And lo and behold, this subject is what people wanted to know about. But even if you don't want to know about it, and were one of the 57% that voted for the other two options, this is still probably a good post to read. I'm going to be discussing principles and techniques that apply to any evaluation of this kind of system modification.

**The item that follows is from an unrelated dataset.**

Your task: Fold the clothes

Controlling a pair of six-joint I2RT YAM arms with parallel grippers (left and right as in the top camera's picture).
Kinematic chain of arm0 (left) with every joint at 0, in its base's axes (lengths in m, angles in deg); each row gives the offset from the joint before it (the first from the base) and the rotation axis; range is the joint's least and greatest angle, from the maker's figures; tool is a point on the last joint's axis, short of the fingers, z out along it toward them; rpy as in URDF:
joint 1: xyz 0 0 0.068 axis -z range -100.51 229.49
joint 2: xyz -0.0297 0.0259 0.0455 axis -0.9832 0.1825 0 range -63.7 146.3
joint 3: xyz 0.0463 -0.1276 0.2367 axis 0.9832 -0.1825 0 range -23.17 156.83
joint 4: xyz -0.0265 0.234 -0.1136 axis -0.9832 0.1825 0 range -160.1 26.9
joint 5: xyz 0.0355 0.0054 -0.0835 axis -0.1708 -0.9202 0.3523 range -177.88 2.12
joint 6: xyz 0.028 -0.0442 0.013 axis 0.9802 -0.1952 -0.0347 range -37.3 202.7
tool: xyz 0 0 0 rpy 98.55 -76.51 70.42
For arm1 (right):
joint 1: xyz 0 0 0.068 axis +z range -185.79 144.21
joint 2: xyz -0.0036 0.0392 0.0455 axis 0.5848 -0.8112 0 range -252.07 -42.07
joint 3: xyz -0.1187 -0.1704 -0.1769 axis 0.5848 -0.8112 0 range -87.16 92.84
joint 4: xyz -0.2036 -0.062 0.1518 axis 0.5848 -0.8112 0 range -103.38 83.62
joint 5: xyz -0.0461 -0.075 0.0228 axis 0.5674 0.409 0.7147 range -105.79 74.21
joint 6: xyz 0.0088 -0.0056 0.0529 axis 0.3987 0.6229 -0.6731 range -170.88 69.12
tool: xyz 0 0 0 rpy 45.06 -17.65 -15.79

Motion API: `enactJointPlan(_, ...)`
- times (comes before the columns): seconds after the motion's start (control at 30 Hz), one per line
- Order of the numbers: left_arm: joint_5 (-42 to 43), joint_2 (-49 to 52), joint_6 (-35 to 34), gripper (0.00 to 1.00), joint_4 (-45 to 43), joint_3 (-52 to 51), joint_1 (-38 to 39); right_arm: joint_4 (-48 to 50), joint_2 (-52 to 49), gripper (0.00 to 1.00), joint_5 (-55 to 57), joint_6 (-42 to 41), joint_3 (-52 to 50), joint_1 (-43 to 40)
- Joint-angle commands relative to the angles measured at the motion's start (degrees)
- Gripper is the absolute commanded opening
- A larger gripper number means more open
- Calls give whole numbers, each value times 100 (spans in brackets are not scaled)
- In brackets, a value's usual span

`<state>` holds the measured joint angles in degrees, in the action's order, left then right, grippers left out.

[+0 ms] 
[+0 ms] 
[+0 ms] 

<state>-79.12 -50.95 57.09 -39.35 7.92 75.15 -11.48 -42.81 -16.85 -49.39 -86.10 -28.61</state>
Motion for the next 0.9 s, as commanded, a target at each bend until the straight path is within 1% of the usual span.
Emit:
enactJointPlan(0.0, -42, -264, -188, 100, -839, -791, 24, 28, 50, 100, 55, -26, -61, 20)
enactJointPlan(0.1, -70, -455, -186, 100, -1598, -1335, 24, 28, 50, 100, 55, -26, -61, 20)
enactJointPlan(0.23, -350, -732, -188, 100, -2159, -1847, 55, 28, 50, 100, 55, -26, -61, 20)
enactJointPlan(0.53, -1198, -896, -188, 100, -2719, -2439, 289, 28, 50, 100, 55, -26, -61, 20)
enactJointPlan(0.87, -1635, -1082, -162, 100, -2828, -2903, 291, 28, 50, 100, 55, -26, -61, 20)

However: spolier alert - this little piece of research took an unexpected turn. Read on to find out what happened...



Why this is topical


This is particularly topical because during the market crisis that consumed much of 2020 it was faster moving averages that outperformed slower. Consider these plots which show the average Sharpe Ratio for different kinds of trading rule averaged across instruments. The first plot is for all the history I have (back to the 1970's), then the second is for the first half of 2020, and finally for March 2020 alone:



The pattern is striking: going faster works much better than it did in the overall sample. What's more, it seems to be confined to the financial asset classes (FX, Rates and especially equities) where vol exploded the most:



Furthermore, we can see a similar effect in another notoriously turbulent year:

If we were sell side analysts that would be our nice little research paper finished, but of course we aren't... a few anecdotes do not make up a serious piece of analysis.


Formally specifying the problem

Rewriting the above in fancy sounding language, and bearing in mind the context of my trading system, I can write the above as:

Are the optimal forecast weights across trading rules of different speeds different when conditioned on the current level of volatility?

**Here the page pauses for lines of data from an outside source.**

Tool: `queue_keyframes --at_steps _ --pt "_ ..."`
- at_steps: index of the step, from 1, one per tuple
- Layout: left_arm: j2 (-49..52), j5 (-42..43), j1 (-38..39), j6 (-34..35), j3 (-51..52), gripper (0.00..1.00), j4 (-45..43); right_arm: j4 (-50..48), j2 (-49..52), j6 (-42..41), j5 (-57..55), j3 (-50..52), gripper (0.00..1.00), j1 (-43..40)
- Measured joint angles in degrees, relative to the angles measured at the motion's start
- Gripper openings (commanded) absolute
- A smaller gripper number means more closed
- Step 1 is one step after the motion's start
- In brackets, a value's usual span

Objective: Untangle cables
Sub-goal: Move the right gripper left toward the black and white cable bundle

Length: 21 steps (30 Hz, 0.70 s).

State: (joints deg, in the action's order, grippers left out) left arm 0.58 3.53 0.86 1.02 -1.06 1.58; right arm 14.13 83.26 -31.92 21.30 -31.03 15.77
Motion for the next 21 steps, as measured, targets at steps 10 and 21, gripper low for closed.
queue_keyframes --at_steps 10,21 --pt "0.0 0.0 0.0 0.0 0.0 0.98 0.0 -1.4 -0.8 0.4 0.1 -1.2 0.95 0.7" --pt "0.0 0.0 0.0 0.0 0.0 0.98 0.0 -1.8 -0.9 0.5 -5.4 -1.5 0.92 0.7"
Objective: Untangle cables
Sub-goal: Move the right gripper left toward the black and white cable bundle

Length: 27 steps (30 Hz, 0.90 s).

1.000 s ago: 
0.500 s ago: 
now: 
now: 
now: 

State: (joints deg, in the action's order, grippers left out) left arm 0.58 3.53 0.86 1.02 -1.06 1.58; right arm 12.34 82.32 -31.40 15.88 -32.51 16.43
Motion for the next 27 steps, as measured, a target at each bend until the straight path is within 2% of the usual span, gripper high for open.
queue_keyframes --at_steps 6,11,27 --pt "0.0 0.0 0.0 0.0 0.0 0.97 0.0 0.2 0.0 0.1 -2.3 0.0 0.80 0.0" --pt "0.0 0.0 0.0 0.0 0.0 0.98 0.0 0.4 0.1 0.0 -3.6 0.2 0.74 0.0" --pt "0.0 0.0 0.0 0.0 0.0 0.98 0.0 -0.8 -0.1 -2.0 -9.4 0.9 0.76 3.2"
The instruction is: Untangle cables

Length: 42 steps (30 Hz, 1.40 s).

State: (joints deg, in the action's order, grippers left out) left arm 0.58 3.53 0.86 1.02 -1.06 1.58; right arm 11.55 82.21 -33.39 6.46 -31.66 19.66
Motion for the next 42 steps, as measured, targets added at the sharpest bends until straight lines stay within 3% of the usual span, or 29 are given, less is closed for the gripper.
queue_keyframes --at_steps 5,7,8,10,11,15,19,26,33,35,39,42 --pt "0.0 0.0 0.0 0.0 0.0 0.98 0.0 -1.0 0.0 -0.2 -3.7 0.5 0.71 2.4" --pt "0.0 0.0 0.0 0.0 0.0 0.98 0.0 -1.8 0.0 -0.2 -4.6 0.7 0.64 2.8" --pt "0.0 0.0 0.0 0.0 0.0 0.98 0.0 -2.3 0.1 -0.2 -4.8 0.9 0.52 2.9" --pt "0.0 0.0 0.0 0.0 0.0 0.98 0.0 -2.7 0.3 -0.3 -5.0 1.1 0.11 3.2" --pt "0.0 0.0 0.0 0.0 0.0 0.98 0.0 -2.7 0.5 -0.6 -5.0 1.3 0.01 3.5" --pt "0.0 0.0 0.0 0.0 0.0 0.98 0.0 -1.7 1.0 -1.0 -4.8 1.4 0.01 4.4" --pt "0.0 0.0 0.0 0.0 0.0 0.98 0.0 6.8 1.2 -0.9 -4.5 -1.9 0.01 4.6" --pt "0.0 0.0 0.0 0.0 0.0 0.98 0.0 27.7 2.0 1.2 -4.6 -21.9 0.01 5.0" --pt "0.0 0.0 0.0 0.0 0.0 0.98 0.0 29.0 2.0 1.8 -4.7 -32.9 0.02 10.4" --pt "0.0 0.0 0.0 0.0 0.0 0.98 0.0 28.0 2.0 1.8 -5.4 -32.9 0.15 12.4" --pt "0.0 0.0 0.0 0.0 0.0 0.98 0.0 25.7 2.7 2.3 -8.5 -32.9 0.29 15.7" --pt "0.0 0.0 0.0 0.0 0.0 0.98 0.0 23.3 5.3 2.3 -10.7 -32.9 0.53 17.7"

As I pointed out in my last post this leaves a lot of questions unanswered. How should we define the current level of volatility? How we define 'optimality'? How do we evaluate the performance of this change to our simple unconditional trading rules?



Defining the current level of volatility


For this to be a useful thing to do, 'current' is going to have to be based on backward looking data only. It would have been very helpful to have known in early February last year (2020) that vol was about to rise sharply, and thus perhaps different forecast weights were required, but we didn't actually own the keys to a time machine so we couldn't have known with certainty what was about to happen (and if we had, then changing our forecast weights would not have been high up our to-do list!).

So we're going to be using some measure of historic volatility. The standard measure of vol I use in my trading system (exponentially weighted, equivalent to a lookback of around a month) is a good starting point which we know does a good job of predicting vol over the next 30 days or so (although it does suffer from biases, as I discuss here). Arguably a shorter measure of vol would be more responsive, whilst a longer measure of vol would mean that our forecast weights aren't changing as much thus reducing the costs.

Now how do we define the level of volatility? In that previous post I used current vol estimate / 10 year rolling average of the  vol for the relevant. That seems pretty reasonable. 

Here for example is the rolling % vol for SP500:

import  pandas as pd
from systems.provided.futures_chapter15.basesystem import *

system =futures_system()

instrument_list = system.get_instrument_list()

all_perc_vols =[system.rawdata.get_daily_percentage_volatility(code) for code in instrument_list]



 And here's the same, after dividing by 10 year vol:

ten_year_averages = [vol.rolling(2500, min_periods=10).mean() for vol in all_perc_vols]
normalised_vol_level = [vol / ten_year_vol for vol, ten_year_vol in zip(all_perc_vols, ten_year_averages)]




The picture is very similar, but importantly we can now compare and pool results across instruments.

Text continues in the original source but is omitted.